Around the time that my son started to separate himself from me, my daughter began attaching herself to me. Over the years, she became more and more glued to my side, much to my simultaneous delight and utter annoyance. She would throw a fit if I weren’t the one to put her to bed and she would always opt for Mom when we split up on the weekend for errands.
Rejection hurts, even from a toddler
Each child had selected their parent. I joked that my husband and I each had one kid – he had a son and I had a daughter. But, the joke masked my sadness and pain. I love both of my children more than I could have ever imagined possible. And rejection hurts, even from a toddler.
The astoundingly obvious insight came as I realized that my husband and I had both subconsciously responded to their subtle cues, as we would have done with adults. There have been plenty of situations in which I thought that I had made a good friend only to see that they slowly and quietly started to pull away. In these instances, I responded in kind, quietly backing away and giving them the space they seemed to desire.

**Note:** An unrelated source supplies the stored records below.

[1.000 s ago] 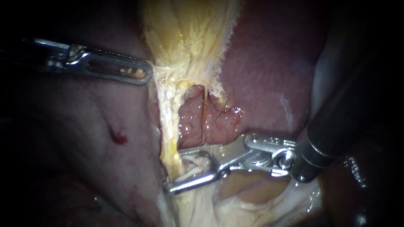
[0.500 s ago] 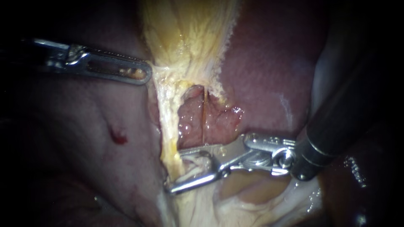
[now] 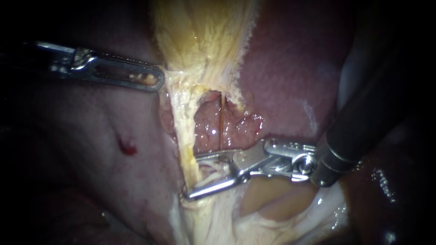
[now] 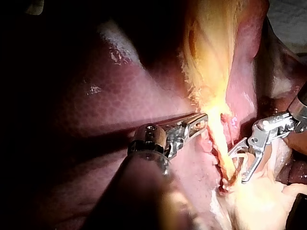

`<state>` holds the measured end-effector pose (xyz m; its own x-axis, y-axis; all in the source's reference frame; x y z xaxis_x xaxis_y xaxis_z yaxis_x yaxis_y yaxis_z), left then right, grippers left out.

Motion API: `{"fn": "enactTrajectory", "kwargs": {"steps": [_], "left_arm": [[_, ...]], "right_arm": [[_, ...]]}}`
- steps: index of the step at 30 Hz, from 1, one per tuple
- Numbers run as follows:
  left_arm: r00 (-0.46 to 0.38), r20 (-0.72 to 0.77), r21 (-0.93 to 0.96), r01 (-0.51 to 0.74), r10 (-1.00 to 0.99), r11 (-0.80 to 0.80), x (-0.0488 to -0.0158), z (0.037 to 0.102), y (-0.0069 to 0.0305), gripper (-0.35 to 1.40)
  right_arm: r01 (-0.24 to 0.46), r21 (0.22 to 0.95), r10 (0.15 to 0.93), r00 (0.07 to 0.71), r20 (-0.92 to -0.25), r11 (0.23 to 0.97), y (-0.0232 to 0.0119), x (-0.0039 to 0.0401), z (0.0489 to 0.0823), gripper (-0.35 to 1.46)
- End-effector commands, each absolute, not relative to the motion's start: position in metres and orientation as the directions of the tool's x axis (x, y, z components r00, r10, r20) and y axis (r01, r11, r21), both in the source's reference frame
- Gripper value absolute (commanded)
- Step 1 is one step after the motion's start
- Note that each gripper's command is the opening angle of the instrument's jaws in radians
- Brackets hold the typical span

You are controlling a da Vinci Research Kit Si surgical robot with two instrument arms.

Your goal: Clipping first clip left tube

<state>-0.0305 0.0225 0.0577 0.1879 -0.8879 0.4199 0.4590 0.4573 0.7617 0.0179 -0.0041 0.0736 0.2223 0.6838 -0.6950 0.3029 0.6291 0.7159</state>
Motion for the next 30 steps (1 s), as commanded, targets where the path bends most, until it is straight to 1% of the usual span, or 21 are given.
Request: {"fn": "enactTrajectory", "kwargs": {"steps": [1,13,22,30], "left_arm": [[0.188,0.42,0.761,0.46,-0.888,0.457,-0.0305,0.0577,0.0225,-0.35],[0.187,0.42,0.761,0.461,-0.888,0.457,-0.0307,0.0577,0.0225,-0.35],[0.187,0.42,0.761,0.461,-0.888,0.456,-0.0308,0.0577,0.0225,-0.35],[0.186,0.42,0.761,0.461,-0.888,0.456,-0.0309,0.0577,0.0226,-0.35]], "right_arm": [[0.304,0.716,0.685,0.22,-0.695,0.629,-0.0041,0.0182,0.0735,0.5],[0.307,0.716,0.695,0.195,-0.692,0.627,-0.0045,0.0206,0.0726,0.5],[0.334,0.713,0.704,0.173,-0.689,0.616,-0.0047,0.0219,0.0721,0.5],[0.345,0.711,0.703,0.174,-0.69,0.612,-0.0049,0.0225,0.0722,0.5]]}}
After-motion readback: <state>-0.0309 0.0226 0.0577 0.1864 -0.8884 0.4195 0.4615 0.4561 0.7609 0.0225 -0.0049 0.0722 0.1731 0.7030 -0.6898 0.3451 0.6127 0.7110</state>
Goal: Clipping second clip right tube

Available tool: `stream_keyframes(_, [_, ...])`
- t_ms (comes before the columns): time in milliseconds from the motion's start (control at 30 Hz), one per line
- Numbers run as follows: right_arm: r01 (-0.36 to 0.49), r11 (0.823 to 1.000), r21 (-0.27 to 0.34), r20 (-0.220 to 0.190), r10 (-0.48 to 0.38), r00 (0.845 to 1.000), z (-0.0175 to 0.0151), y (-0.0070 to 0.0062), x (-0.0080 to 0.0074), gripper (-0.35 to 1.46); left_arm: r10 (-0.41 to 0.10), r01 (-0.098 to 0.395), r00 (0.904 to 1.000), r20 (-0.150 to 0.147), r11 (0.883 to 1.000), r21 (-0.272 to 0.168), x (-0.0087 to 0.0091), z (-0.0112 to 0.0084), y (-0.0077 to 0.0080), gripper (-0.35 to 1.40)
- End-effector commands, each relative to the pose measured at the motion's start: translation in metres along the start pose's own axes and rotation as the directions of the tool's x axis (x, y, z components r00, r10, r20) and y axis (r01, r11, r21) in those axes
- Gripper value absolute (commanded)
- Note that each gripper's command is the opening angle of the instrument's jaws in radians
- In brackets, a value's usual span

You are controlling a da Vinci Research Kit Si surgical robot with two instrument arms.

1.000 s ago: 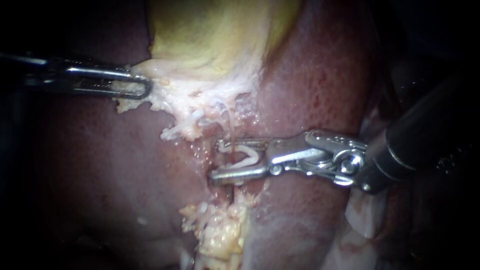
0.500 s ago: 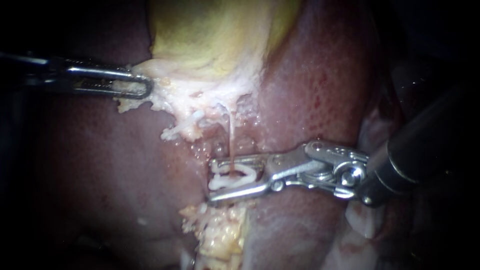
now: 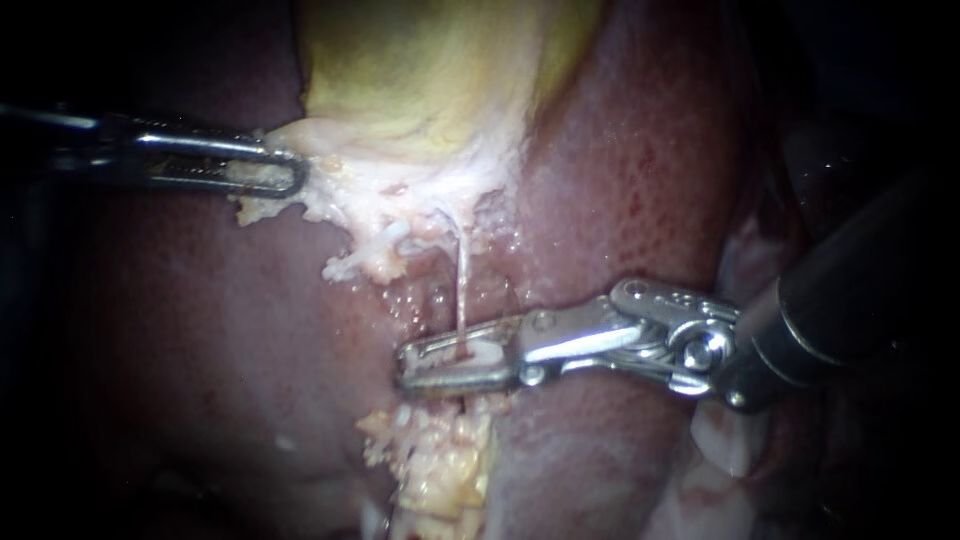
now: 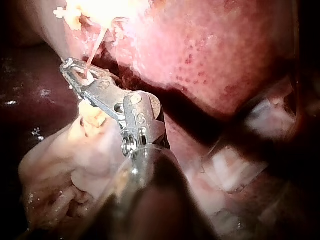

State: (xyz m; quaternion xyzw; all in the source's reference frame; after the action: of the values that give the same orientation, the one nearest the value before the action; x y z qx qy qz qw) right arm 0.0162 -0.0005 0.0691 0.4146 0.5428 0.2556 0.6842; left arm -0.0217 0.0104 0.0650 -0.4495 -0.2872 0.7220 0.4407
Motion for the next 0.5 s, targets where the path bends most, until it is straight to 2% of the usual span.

But I felt ridiculous when I realized that I had let my four-year-old child dictate our relationship! Children seek boundaries. They push us often to find where those clear boundaries are. I let my own rejection issues get in the way of showing him my unconditional love. It shouldn’t really matter whether there is a preferred parent. He needs to grow up with the security that there both of his parents will love him no matter what, even if that means he doesn’t show love back.
One-on-one time matters more than the endless to-do list.

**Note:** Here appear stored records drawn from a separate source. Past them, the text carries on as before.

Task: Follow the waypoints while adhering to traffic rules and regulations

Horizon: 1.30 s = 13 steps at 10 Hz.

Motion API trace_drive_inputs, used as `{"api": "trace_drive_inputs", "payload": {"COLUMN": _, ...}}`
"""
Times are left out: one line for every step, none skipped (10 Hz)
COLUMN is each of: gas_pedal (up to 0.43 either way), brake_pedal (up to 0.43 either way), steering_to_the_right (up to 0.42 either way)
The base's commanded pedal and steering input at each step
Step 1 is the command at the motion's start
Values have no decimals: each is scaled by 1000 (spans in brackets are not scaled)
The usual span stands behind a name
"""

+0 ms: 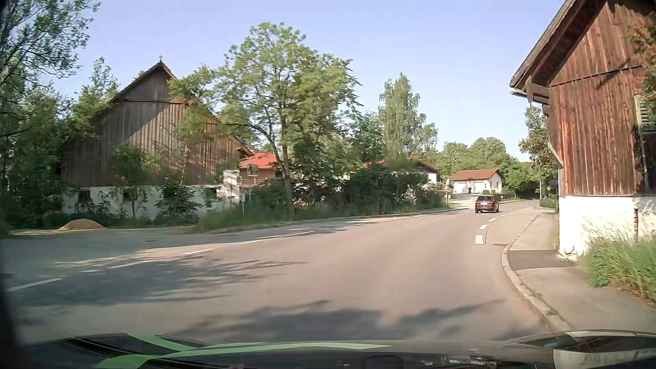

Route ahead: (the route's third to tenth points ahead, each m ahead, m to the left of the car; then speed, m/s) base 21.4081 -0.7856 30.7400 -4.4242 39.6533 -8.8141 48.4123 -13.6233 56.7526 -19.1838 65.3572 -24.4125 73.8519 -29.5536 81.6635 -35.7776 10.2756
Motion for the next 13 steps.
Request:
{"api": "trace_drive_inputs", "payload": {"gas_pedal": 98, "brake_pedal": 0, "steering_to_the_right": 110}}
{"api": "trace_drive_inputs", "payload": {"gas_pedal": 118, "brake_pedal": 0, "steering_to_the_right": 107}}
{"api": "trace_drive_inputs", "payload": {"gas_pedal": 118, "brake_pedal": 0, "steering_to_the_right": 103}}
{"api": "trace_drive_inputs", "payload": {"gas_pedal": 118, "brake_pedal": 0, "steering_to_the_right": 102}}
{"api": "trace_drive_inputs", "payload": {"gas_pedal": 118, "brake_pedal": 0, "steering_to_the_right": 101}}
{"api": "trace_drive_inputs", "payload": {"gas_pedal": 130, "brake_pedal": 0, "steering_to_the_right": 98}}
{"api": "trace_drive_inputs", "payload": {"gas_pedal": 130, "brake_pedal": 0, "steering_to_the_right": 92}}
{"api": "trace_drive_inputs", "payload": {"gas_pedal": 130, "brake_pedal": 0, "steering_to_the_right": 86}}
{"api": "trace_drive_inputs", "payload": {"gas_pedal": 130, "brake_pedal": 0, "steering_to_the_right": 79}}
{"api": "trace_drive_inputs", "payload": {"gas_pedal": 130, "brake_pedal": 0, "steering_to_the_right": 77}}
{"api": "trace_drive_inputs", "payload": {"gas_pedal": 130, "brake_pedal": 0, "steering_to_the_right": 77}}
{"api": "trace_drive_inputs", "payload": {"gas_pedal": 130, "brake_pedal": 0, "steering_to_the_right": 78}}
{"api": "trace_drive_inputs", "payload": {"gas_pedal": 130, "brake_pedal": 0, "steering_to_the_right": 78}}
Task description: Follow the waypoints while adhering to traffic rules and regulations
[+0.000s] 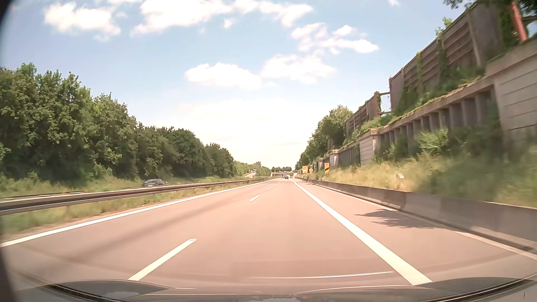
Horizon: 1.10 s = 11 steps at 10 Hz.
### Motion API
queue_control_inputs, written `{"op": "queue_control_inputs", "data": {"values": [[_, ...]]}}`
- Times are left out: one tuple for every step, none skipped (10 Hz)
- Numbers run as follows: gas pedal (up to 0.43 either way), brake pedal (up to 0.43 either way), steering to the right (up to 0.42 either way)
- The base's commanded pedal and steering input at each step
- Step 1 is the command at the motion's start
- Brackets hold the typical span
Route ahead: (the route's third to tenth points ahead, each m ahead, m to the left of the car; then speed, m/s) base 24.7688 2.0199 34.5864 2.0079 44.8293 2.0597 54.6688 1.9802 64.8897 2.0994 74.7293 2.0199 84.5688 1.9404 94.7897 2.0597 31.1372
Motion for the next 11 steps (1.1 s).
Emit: {"op": "queue_control_inputs", "data": {"values": [[0.299,0.012,0.0],[0.311,0.012,0.0],[0.311,0.012,-0.001],[0.311,0.012,0.0],[0.311,0.012,0.0],[0.311,0.006,-0.001],[0.311,0.006,-0.001],[0.311,0.006,-0.001],[0.311,0.006,-0.001],[0.311,0.012,-0.001],[0.311,0.012,-0.001]]}}
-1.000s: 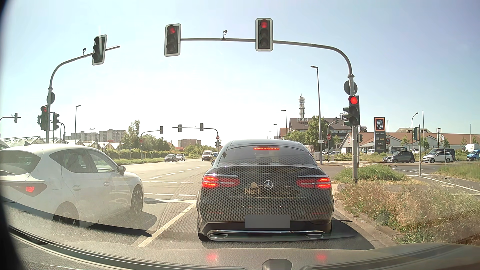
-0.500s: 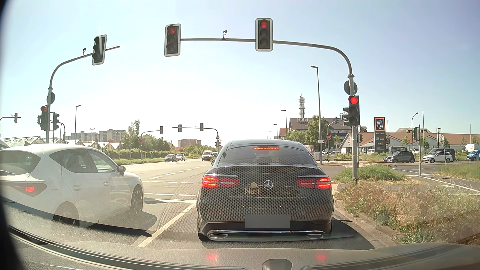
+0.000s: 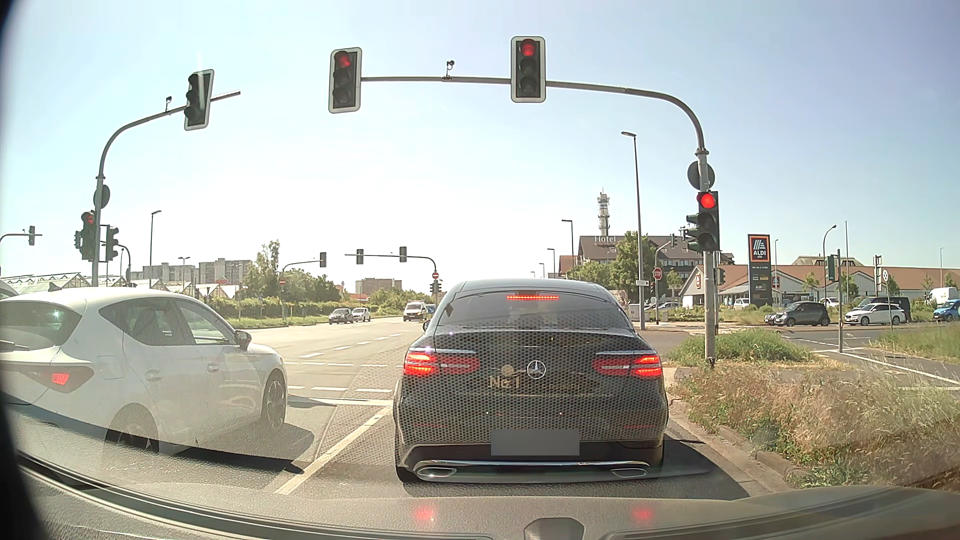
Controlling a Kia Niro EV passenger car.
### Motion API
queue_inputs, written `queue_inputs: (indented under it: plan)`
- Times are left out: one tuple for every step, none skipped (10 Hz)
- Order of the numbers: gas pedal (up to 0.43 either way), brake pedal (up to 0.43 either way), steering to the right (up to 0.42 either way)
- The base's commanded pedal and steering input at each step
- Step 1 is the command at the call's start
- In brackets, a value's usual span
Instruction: Follow the waypoints while adhering to traffic rules and regulations
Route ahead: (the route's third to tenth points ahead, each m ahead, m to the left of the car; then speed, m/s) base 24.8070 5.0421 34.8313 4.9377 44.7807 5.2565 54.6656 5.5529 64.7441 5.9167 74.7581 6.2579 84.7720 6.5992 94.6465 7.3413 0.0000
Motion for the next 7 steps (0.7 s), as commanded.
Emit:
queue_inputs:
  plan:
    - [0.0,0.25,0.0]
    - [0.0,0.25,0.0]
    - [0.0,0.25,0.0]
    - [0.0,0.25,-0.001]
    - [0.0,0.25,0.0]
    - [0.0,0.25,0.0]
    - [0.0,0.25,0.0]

I started to take stock of the time I spent one-on-one with my son. Most of our time together in the past had been with his sister or lots of other people around. And then I realized my biggest fail of all. For the last two years, my daughter has gone to Sunday school where my husband works. Most Sunday mornings I spent alone with my son. And here’s how we used most of that time: grocery shopping. Sometimes there were other errands or laundry, but so rarely were we doing anything for him. #fail
We have years yet to mess it up and make it better and mess it up again.
When I started putting these pieces together, I had to admit to myself that I had let his sister’s needs dictate many parts of my son’s life. I had let his toddler personality push me away. Too often, I had put groceries and laundry ahead of quality time together. But, I also knew that he’s not yet five years old. We have decades left and so much more time to right these wrongs (while making a bunch more wrongs!).

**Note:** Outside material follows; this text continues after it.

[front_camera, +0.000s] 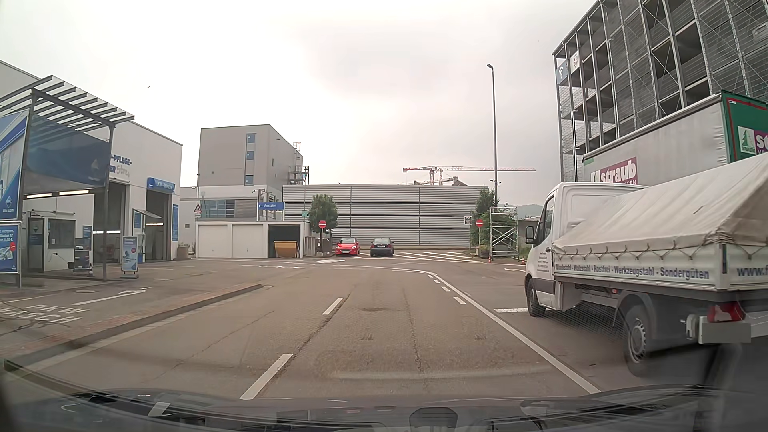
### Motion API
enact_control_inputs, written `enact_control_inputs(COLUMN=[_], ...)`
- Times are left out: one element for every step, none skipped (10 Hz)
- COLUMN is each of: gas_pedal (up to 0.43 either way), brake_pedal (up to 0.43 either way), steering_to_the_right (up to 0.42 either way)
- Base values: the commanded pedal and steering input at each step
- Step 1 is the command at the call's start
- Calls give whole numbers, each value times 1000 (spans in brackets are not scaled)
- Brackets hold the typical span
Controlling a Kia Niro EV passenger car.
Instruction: Follow the waypoints while adhering to traffic rules and regulations
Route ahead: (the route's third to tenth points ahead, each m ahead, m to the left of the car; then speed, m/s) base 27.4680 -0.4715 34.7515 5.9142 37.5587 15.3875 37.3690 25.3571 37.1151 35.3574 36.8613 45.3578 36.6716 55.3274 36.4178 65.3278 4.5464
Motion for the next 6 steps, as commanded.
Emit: enact_control_inputs(gas_pedal=[59,59,59,59,59,59], brake_pedal=[0,0,0,0,0,0], steering_to_the_right=[4,6,7,5,0,-1])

I started putting these pieces all together while we were on vacation at the beach. (“Down the shore” as the locals say.) I took my son on a special pirate ship adventure – a boat decorated like a pirate ship with teenagers in costume leading an adventure to find the lost treasure. My son, for all that he was excited to be on a “real live pirate ship,” was also very nervous about the whole thing. He spent a significant amount of time on the boat ride in my lap with his chubby little hands wrapped tightly around my neck.
So many years left to mess it up
When we got back to the beach house, I started thinking about how I might show my preschooler that he mattered to me in ways that he needed. We walked to the playground together. I read him the story he wanted. They were small simple acts on his terms with the two of us alone. And very quickly, he started climbing into my lap and choosing mommy when we split up for errands. So many years left to mess it up some more and make it better, too.